The most part of the hash Javascript algorithms I've found googling already have a compare algorithm: the hamming distance algorithm. It's very simple and fast, but not very precise. In fact, the hamming distance algorithm says that the 2 images in my screenshot have a 67% of similarity.
THE QUESTION
Starting with 2 simple arrays, with the same length, filled with 0 and 1 values: what could be a good algorithm to determine similarity more precisely?
NOTES
- Pure Javascript development, no third party plugins or framework.
- No need of a complex algorithm to find the right similarity when the 2 images are the same but they are very different (strong rotation, totaly different colors, etc.).
Thanx
PHASH CODE
// Size is the image size (for example 128px)
var pixels = [];
for (var i=0;i<imgData.data.length;i+=4){
var j = (i==0) ? 0 : i/4;
var y = Math.floor(j/size);
var x = j-(y*size);
var pixelPos = x + (y*size);
var r = imgData.data[i];
var g = imgData.data[i+1];
var b = imgData.data[i+2];
var gs = Math.floor((r*0.299)+(g*0.587)+(b*0.114));
pixels[pixelPos] = gs;
}
var avg = Math.floor( array_sum(pixels) / pixels.length );
var hash = [];
array.forEach(pixels, function(px,i){
if(px > avg){
hash[i] = 1;
} else{
hash[i] = 0;
}
});
return hash;
HAMMING DISTANCE CODE
// hash1 and hash2 are the arrays of the "coded" images.
var similarity = hash1.length;
array.forEach(hash1, function(val,key){
if(hash1[key] != hash2[key]){
similarity--;
}
});
var percentage = (similarity/hash1.length*100).toFixed(2);
NOTE: array.forEach is not pure javascript.

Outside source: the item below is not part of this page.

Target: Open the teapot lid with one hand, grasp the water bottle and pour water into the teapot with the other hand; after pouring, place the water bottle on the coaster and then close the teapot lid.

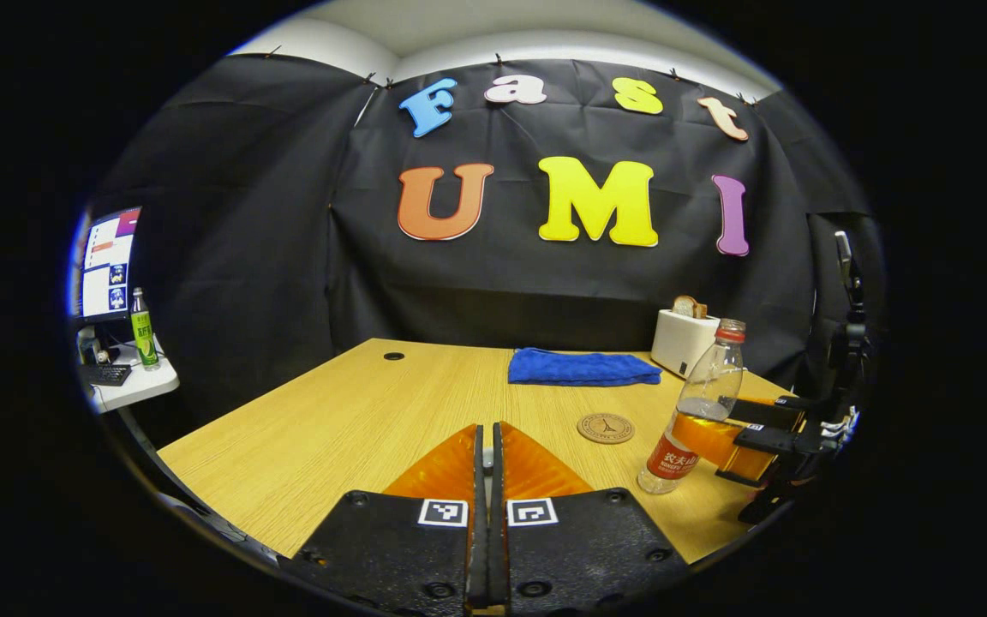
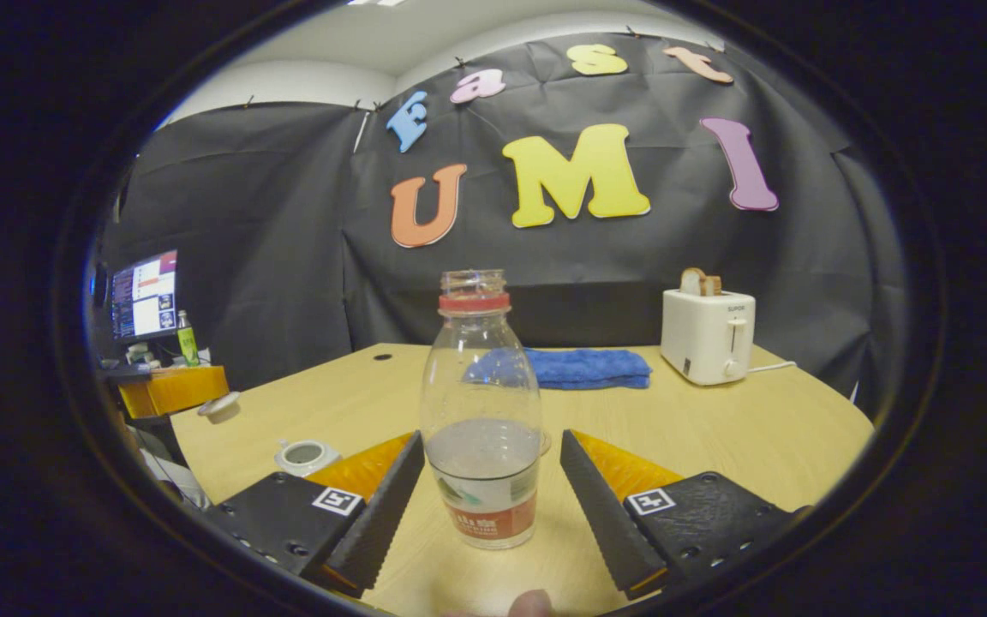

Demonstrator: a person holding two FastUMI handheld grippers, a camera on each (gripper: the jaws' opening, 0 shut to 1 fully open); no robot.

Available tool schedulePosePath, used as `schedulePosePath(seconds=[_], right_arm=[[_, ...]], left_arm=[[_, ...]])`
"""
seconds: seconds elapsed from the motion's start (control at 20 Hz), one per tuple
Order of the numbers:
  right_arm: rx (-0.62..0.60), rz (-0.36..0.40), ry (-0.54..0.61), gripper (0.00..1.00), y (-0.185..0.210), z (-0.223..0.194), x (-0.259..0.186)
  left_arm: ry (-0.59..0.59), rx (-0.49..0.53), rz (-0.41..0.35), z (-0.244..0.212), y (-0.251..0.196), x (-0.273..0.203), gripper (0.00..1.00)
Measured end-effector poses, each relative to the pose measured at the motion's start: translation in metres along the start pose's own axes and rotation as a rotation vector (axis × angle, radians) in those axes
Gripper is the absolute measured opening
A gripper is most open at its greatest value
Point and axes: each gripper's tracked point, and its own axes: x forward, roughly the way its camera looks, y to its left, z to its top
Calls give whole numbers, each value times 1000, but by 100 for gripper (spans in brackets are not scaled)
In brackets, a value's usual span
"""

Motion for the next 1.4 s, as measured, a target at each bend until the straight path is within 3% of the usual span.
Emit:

Consider it as a replace of: for (var i = 0; i < array.length; i++).
I'm using blockhash, it seems pretty good so far, only false positives I get are when half the pictures are of the same background color, which is to be expected =/
http://blockhash.io/
BlockHash may be slower than yours but it should be more accurate.
What you do is just calculate the greyscale of EACH pixels, and just compare it to the average to create your hash.

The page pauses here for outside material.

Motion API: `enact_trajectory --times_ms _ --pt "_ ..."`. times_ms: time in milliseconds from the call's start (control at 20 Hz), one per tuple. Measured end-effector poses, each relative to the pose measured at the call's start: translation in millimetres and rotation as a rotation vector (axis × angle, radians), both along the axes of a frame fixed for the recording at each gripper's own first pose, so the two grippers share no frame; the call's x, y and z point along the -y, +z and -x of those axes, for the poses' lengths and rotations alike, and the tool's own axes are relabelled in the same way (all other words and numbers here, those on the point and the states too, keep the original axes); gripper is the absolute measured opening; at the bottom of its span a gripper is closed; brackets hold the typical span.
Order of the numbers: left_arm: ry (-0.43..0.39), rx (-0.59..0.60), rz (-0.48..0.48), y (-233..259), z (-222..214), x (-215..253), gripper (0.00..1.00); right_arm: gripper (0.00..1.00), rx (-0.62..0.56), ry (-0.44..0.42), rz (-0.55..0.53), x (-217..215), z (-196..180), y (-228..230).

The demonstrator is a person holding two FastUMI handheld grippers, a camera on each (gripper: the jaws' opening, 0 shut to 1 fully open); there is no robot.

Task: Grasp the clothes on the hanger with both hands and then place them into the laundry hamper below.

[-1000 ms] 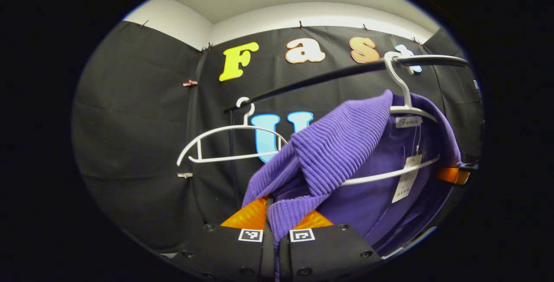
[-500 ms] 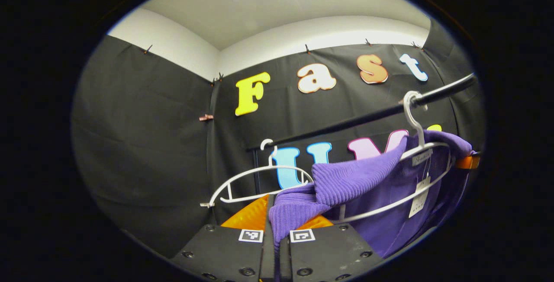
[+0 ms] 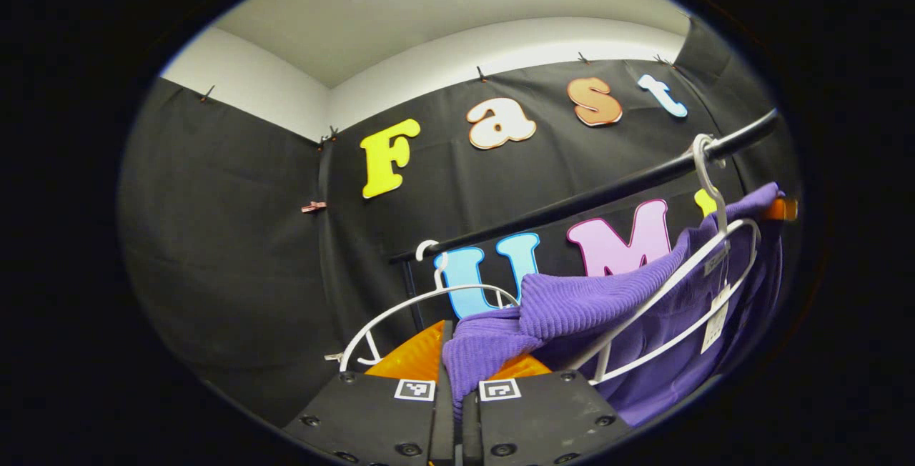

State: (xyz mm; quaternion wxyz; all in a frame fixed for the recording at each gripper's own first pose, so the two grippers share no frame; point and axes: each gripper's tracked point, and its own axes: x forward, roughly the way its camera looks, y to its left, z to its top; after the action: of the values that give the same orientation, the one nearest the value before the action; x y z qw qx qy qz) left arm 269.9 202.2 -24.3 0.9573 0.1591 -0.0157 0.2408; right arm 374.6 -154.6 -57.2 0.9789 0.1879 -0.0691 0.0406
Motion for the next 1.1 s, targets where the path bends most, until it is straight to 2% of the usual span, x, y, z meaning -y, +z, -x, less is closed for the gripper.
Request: enact_trajectory --times_ms 100,150,250,350,400,450,550,600,650,750,800,850,900,950,1000,1100 --pt "-0.078 -0.034 0.088 -19 -21 -9 0.08 0.19 0.011 -0.009 -0.008 3 -12 5" --pt "-0.109 -0.054 0.117 -27 -29 -12 0.08 0.14 0.015 -0.012 -0.005 3 -19 6" --pt "-0.149 -0.088 0.137 -42 -42 -16 0.08 0.14 0.006 -0.013 0.019 1 -31 -1" --pt "-0.176 -0.121 0.157 -64 -50 -21 0.07 0.24 -0.033 -0.014 0.055 -3 -43 -20" --pt "-0.186 -0.133 0.174 -77 -53 -24 0.07 0.14 -0.062 -0.008 0.067 -5 -48 -33" --pt "-0.175 -0.134 0.188 -88 -53 -29 0.07 0.14 -0.076 0.003 0.053 -8 -49 -39" --pt "-0.200 -0.127 0.283 -114 -54 -31 0.08 0.14 -0.094 0.013 0.035 -10 -52 -50" --pt "-0.204 -0.137 0.324 -130 -55 -26 0.08 0.14 -0.114 0.015 0.061 -10 -52 -60" --pt "-0.199 -0.150 0.337 -143 -54 -23 0.08 0.19 -0.134 0.015 0.082 -9 -50 -70" --pt "-0.195 -0.167 0.338 -163 -52 -12 0.08 0.19 -0.149 0.021 0.099 -11 -44 -78" --pt "-0.199 -0.166 0.345 -171 -49 -3 0.08 0.24 -0.164 0.020 0.106 -10 -41 -85" --pt "-0.201 -0.159 0.357 -177 -46 6 0.08 0.14 -0.180 0.021 0.100 -9 -36 -93" --pt "-0.204 -0.171 0.373 -189 -43 16 0.08 0.19 -0.202 0.012 0.099 -5 -31 -102" --pt "-0.212 -0.190 0.389 -199 -41 26 0.08 0.14 -0.228 -0.005 0.114 2 -26 -116" --pt "-0.218 -0.211 0.413 -209 -40 37 0.08 0.19 -0.260 -0.013 0.129 7 -19 -129" --pt "-0.239 -0.251 0.457 -229 -29 59 0.08 0.19 -0.318 -0.001 0.142 2 -6 -152"
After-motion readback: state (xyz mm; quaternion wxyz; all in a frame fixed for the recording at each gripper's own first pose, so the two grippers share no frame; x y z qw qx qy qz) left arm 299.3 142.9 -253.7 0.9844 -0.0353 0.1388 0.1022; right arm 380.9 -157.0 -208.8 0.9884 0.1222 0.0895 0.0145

What BlockHash does is split the picture in small rectangles of equal size and averages the sum of the RGB values of the pixels inside them and compares them to 4 horizontal medians.
So it is normal that it takes longer, but it is still pretty efficient and accurate.
I'm doing it with pictures of a good resolution, at minimum 1000x800, and use 16bits. This gives a 64 character long hexadecimal hash. When using the hamming distance provided by the same library, I see good results when using a 10 similarity threshold.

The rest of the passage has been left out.